Onur Yaser Can'ın babası Mevlüt Can ise "Son gelen raporda sahteciliğin varolduğu asıl ortaya çıkmıştır. Söz konusu sahtecilik bir amacı gerçekleştirmesi için yapılmıştır. Olay sadece bir tarih, bir isim veya sicil numarasının düzeltilmesi şeklinde bir olgu değildir. Aslında varolan sahtecilik, oğlumun maruz kalmış olduğu işkencenin psikolojik ve cinsel baskının gizlenmesi ortadan kaldırılmasına yönelik bir eylemdir. Burada sadece bu dosya kapsamındaki sanıklar değil, idari soruşturma kapsamında ifadesi alınan tüm şahısların dinlenmesi gerekir. Soruşturma örgütlü bir şekilde gerçekleştirilen ve oğlumun ölümüyle sonuçlanan bir vakadır. Akabinde bu adaletsiz uygulamaya karşı eşimi de kaybettim. Bu nedenle bu dosyaya, sadece basit bir sahtecilik dosyası olarak görülmesi yanlıştır. Mimar olacak olan oğlumun kaybı, sadece benim kaybım değil aynı zamanda ülkenin kaybıdır. Yargılamanın en başından itibaren bu olaya basit bir sahtecilik davası olarak değil, oğlumun ölümüyle sonuçlanan bir olay gözüyle bakıp örgütsel kapsamda oğlumun ölümüne sebebiyet veren tüm şahısların tespit edilerek yargılanması gerektiğini düşünüyoruz" diye konuştu. Onur Yaser Can'ın kardeşi Ezgi Sevgi Can da ağabeyinin ölümüne neden olan amir konumundaki kişilerin de davaya dahil edilmesini talep etti.

ÖZEL BİLİRKİŞİ RAPORU BEKLENECEK

Savcı İsmail Özmumcu ise mütalaasında bu mahkemedeki dava konusunun evrakta sahtecilik olduğunu belirterek "Buradaki davanın sahtecilik olduğunun unutulmaması ve asıl bu zabıt değişikliğinin neden yapıldığının araştırılarak mahkemeye de bu taleplerin yapılması gerektiği şeklinde düşünüyoruz" dedi.

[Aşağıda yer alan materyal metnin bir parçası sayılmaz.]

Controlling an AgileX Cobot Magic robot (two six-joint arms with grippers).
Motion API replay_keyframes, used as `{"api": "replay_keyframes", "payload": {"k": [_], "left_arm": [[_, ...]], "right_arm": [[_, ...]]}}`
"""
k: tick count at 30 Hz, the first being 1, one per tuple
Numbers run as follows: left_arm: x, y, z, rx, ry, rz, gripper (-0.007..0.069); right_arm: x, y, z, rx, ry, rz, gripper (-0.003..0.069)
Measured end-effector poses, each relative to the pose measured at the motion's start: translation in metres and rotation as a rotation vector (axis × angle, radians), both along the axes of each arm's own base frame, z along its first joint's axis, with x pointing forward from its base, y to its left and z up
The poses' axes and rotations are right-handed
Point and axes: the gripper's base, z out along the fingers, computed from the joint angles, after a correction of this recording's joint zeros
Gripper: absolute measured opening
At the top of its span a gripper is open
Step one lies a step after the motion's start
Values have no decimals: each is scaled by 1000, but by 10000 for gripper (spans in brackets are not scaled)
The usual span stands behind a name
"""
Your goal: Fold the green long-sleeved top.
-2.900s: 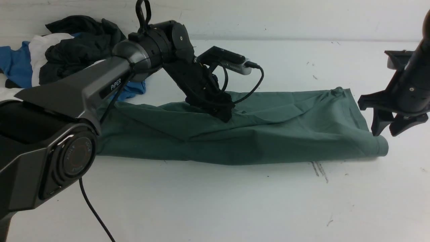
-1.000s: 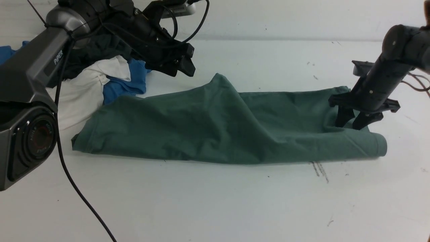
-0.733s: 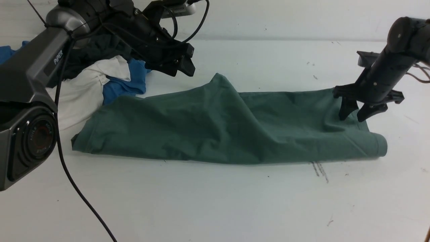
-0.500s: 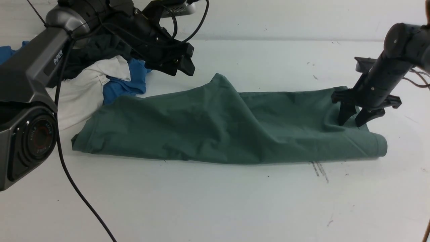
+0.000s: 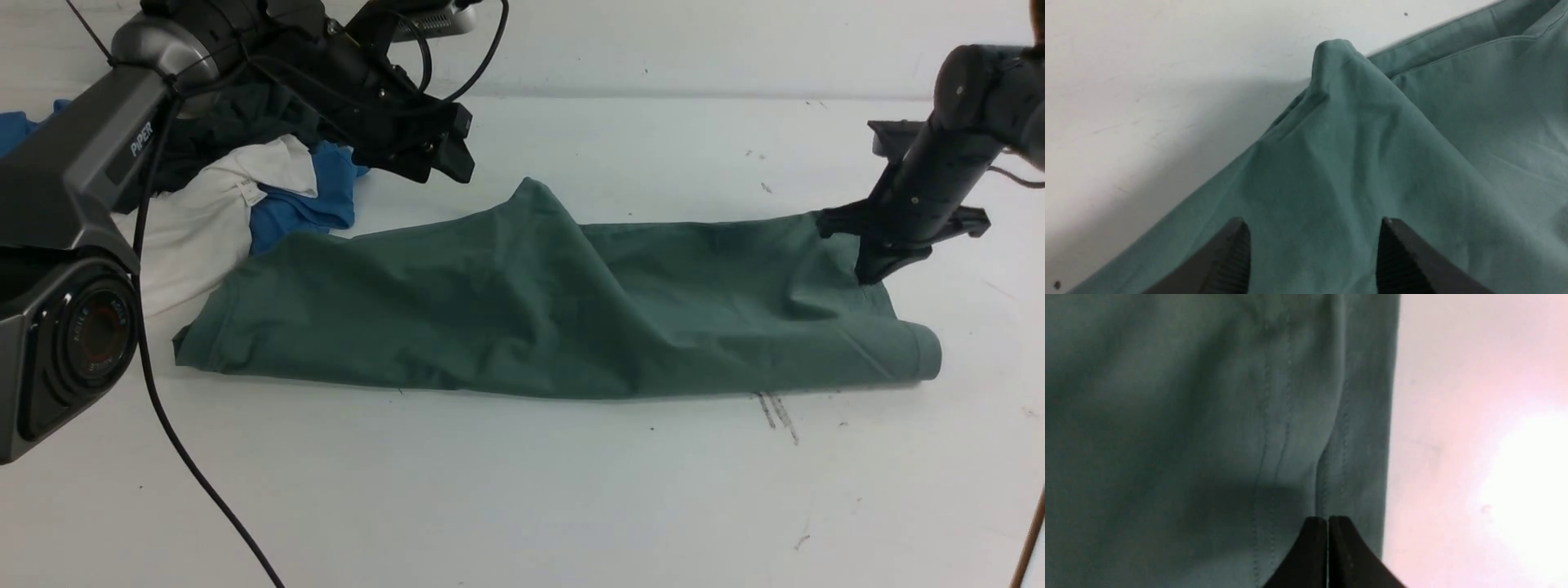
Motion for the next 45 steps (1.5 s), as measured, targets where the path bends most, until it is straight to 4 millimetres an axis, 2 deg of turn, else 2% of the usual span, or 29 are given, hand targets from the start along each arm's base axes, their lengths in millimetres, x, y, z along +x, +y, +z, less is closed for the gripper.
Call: {"api": "replay_keyframes", "payload": {"k": [4, 9, 12, 16, 26, 31, 35, 41, 45], "left_arm": [[0, 1, -1, 21, -6, -3, 395], [1, 4, -2, 58, -13, 0, 395], [1, 5, -2, 63, -16, 1, 395], [2, 5, -2, 63, -23, 5, 395], [4, 5, -1, 61, -43, 15, 395], [5, 5, -1, 60, -54, 21, 395], [5, 5, 0, 59, -59, 24, 395], [5, 5, 0, 59, -60, 24, 395], [5, 5, 0, 59, -60, 24, 395]], "right_arm": [[4, -5, 13, -56, -44, 1, -14], [4, -6, 13, -58, -44, -34, -14], [3, -2, 8, 11, -27, -56, -14], [-1, 7, -2, 105, 12, -41, 21], [-8, 5, -20, 77, 69, -20, 190], [-8, 5, -21, 76, 68, -19, 209], [-8, 5, -19, 76, 63, -18, 194], [-8, 5, -19, 72, 64, -21, 26], [-8, 1, -17, 31, 62, -19, -3]]}}
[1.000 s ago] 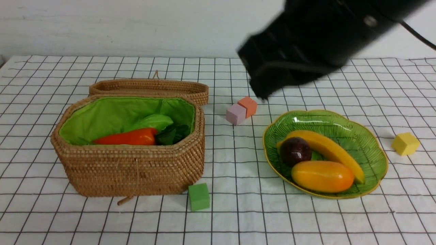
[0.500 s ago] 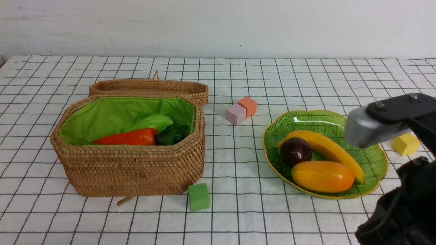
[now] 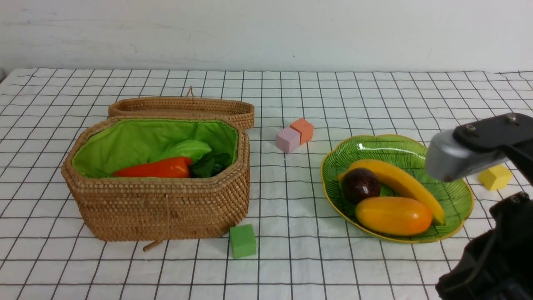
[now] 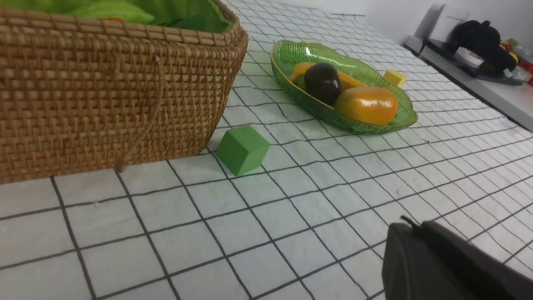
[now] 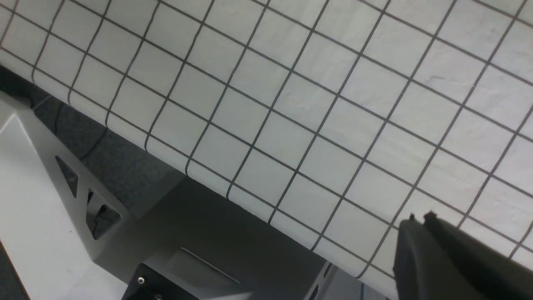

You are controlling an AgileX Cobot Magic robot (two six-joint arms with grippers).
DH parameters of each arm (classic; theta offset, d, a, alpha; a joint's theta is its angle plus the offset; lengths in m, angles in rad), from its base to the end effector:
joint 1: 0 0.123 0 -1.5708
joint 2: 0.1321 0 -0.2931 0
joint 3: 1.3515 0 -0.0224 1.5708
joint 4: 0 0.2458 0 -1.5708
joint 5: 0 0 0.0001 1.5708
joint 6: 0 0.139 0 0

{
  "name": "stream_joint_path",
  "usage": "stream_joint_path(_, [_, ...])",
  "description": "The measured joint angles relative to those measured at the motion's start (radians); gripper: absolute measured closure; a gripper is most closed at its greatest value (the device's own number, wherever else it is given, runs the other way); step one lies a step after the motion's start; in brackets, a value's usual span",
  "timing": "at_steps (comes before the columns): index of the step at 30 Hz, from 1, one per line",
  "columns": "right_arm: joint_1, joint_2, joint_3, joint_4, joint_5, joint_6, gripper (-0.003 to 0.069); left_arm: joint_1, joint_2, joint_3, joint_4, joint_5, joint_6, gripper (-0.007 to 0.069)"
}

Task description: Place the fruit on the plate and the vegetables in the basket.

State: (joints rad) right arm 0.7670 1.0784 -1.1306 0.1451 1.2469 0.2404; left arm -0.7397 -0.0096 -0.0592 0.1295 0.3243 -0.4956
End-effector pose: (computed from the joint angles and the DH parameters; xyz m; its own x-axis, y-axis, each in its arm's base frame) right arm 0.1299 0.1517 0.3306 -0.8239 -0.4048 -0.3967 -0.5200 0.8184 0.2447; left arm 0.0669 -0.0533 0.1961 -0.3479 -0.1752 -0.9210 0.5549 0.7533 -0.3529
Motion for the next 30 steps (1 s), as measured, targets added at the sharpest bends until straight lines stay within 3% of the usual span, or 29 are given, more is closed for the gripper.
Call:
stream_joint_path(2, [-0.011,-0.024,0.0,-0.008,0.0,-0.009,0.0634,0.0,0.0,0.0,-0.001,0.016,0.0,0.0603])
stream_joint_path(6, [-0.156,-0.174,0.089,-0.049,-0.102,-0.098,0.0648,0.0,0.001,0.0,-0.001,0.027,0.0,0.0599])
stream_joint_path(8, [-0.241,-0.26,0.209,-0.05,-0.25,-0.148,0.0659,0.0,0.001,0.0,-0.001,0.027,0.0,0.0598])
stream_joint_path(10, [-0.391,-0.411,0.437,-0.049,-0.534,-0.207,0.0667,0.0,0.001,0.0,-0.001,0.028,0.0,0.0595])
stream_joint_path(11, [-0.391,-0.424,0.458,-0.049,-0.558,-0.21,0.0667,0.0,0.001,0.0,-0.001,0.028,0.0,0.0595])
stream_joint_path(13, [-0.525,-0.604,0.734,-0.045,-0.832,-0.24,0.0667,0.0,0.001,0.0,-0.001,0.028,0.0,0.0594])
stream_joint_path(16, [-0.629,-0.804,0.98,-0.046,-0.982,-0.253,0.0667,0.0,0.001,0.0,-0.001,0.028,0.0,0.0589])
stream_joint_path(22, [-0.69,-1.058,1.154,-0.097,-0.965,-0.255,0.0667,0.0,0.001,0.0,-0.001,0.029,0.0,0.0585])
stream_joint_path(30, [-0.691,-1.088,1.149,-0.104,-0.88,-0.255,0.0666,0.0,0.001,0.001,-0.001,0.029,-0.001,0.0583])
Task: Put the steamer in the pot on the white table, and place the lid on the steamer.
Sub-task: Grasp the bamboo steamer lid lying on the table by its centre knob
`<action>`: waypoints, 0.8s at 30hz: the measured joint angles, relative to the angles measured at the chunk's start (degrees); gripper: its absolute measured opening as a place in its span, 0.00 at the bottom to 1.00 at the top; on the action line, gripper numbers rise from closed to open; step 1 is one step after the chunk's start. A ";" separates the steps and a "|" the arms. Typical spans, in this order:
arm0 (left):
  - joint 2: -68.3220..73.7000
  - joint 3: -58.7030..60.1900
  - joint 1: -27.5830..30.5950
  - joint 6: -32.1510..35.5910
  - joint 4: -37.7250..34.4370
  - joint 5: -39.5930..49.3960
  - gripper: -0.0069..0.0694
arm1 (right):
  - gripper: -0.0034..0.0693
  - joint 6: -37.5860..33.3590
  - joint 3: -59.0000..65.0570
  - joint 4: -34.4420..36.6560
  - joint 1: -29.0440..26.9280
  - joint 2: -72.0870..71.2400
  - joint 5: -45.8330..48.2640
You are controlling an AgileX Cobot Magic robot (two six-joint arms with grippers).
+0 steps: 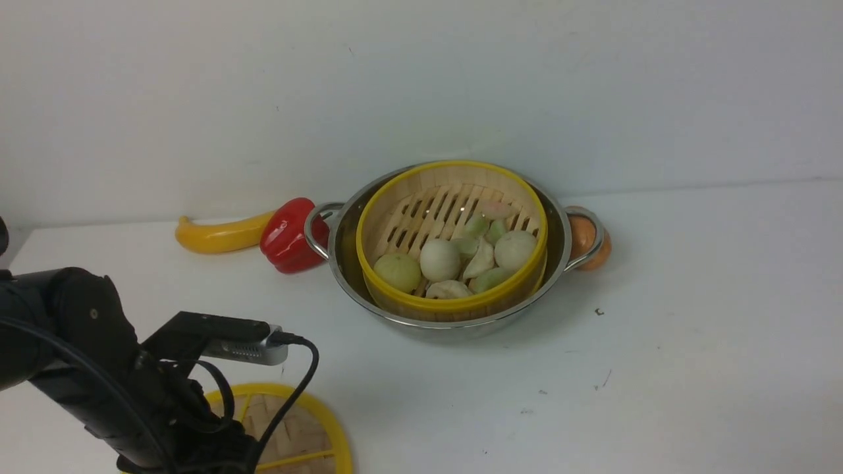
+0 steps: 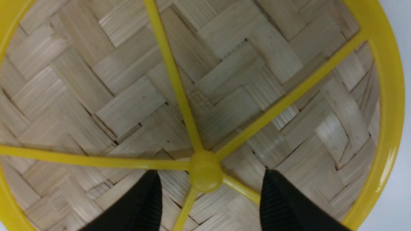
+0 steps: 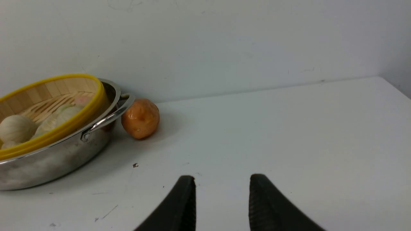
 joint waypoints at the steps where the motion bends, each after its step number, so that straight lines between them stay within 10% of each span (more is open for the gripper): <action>1: 0.37 0.00 0.00 -0.11 0.07 -0.05 0.58 | 0.39 0.00 0.00 0.00 0.00 0.00 0.00; 13: 1.33 0.00 0.00 -0.45 0.14 -2.95 0.27 | 0.39 0.00 0.00 0.00 0.00 0.00 0.00; 24: 0.87 -6.91 0.00 0.49 0.40 7.04 0.25 | 0.39 0.00 0.00 0.00 0.00 0.00 0.00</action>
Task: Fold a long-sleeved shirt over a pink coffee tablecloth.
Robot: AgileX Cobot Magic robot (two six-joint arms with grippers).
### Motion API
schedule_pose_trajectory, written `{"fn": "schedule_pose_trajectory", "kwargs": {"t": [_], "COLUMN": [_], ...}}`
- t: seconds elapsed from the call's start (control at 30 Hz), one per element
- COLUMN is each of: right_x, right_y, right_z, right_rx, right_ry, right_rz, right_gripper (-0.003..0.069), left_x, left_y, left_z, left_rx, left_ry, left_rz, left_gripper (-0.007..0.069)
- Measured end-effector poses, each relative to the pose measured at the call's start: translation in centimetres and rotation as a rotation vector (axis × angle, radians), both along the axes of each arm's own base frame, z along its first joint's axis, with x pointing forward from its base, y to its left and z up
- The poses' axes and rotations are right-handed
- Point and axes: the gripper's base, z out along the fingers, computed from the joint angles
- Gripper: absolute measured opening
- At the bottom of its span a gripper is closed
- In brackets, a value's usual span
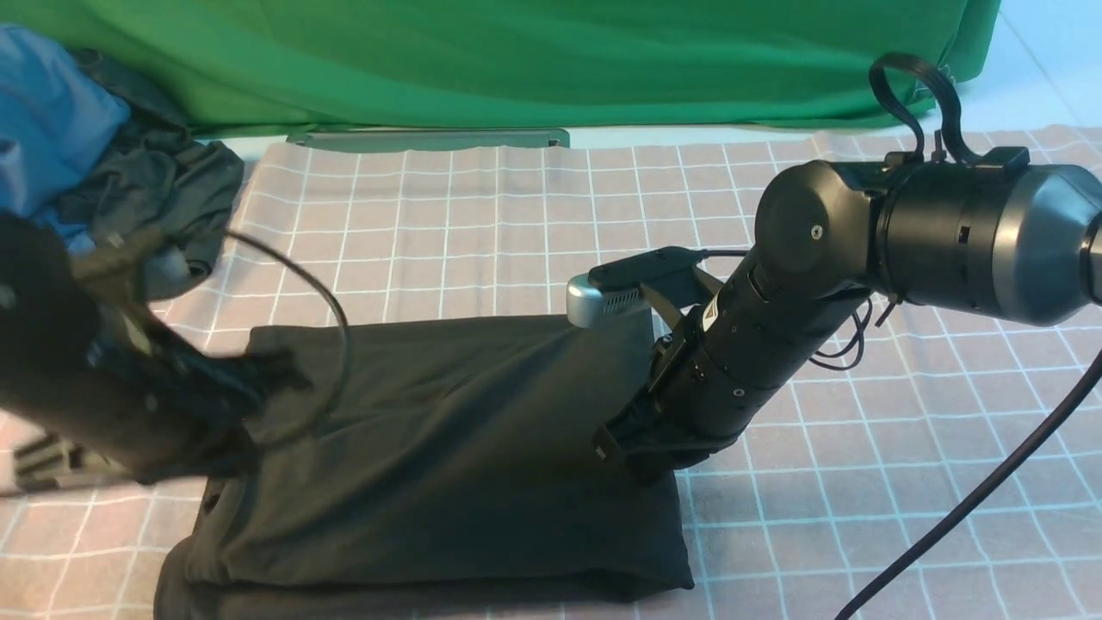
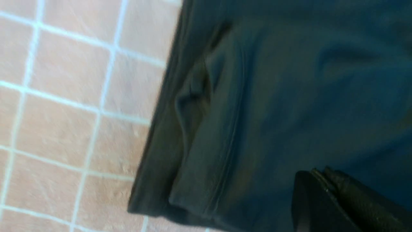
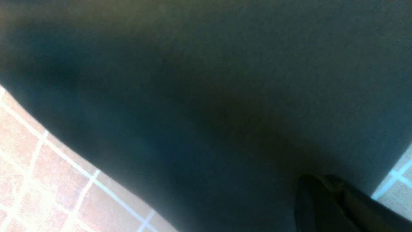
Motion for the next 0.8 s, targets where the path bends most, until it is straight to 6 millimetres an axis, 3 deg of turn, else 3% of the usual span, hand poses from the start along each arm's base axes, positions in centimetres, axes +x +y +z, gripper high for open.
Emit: {"fn": "schedule_pose_trajectory", "kwargs": {"t": [0.1,0.27,0.4,0.57,0.7,0.8], "right_x": [0.0,0.0,0.0,0.0,0.0,0.0], "right_y": [0.0,0.0,0.0,0.1,0.1,0.1], "right_z": [0.0,0.0,0.0,0.0,0.0,0.0], "right_rx": [0.000,0.001,0.005,0.006,0.007,0.007], "right_ry": [0.000,0.000,0.001,0.001,0.002,0.002], "right_rz": [0.000,0.000,0.000,0.001,0.000,0.000], "right_gripper": [0.0037,0.0037,0.0037,0.0037,0.0037,0.0037], "left_x": [1.5,3.2,4.2,5.1,5.4,5.7], "left_y": [1.4,2.3,2.5,2.5,2.4,2.4], "left_z": [-0.1,-2.6,-4.9,-6.8,-7.7,-8.6], "left_rx": [0.009,0.027,0.060,0.066,0.071,0.081], "left_ry": [0.015,0.100,0.179,0.211,0.232,0.252], "left_rz": [0.030,0.008,-0.019,-0.028,-0.040,-0.077], "left_gripper": [0.0013,0.0026,0.0150,0.0412,0.0529,0.0553]}}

Mahkeme heyeti, şikayetçi tarafa özel bilirkişiden alacakları raporu sunması için süre verilmesine, rapor geldikten sonra diğer taleplerin değerlendirilmesine karar vererek duruşmayı erteledi.

DAVANIN GEÇMİŞİ

Onur Yaser Can, 2 Haziran 2010 günü Narkotik Suçlarla Mücadele Şube Müdürlüğü ekiplerince esrar satın aldığı gerekçesi ile gözaltına alınmış, 3 Haziran 2010 saat 01.00 sıralarında tutanakla serbest bırakıldı. İddiya göre serbest bırakıldıktan sonra evrakta eksiklikler olduğu gerekçesi ile tekrar Narkotik Şube'ye çağrılan Can, 23 Haziran 2010 akşamı, oturduğu apartmanın 3'üncü katından atlayarak intihar etti. İstanbul Cumhuriyet Savcılığı, "İşkence, intihar, kötü muamele" suçlarından takipsizlik kararı verdi. Ancak gözaltı tutanaklarını hazırlayan polisler Soner Gündoğdu ve Salih Bahar hakkında "Resmi belgede sahtecilik" suçundan İstanbul 6. Ağır Ceza Mahkemesi'ne dava açtı. Mahkeme, 8 yıla kadar hapisleri istenen 2 polis memurunu 2 yıl 6'şar ay hapisle cezalandırdı. Ancak Yargıtay 11. Ceza Dairesi kararı bozdu. Kararda, mevcut bilirkişi raporunun yetersiz olduğu, tahrif edilen evrakta, sanıkların savunmasına göre sadece tarih ve sicil kısımlarının değiştirildiği belirtildi. Bunun üzerine yargılama yeniden başladı. Yargıtay süreci sırasında psikolojik destek alan anne Hatice Can da oğlu gibi kendini aşağıya bırakarak 2 Mart 2014' de yaşamına son verdi.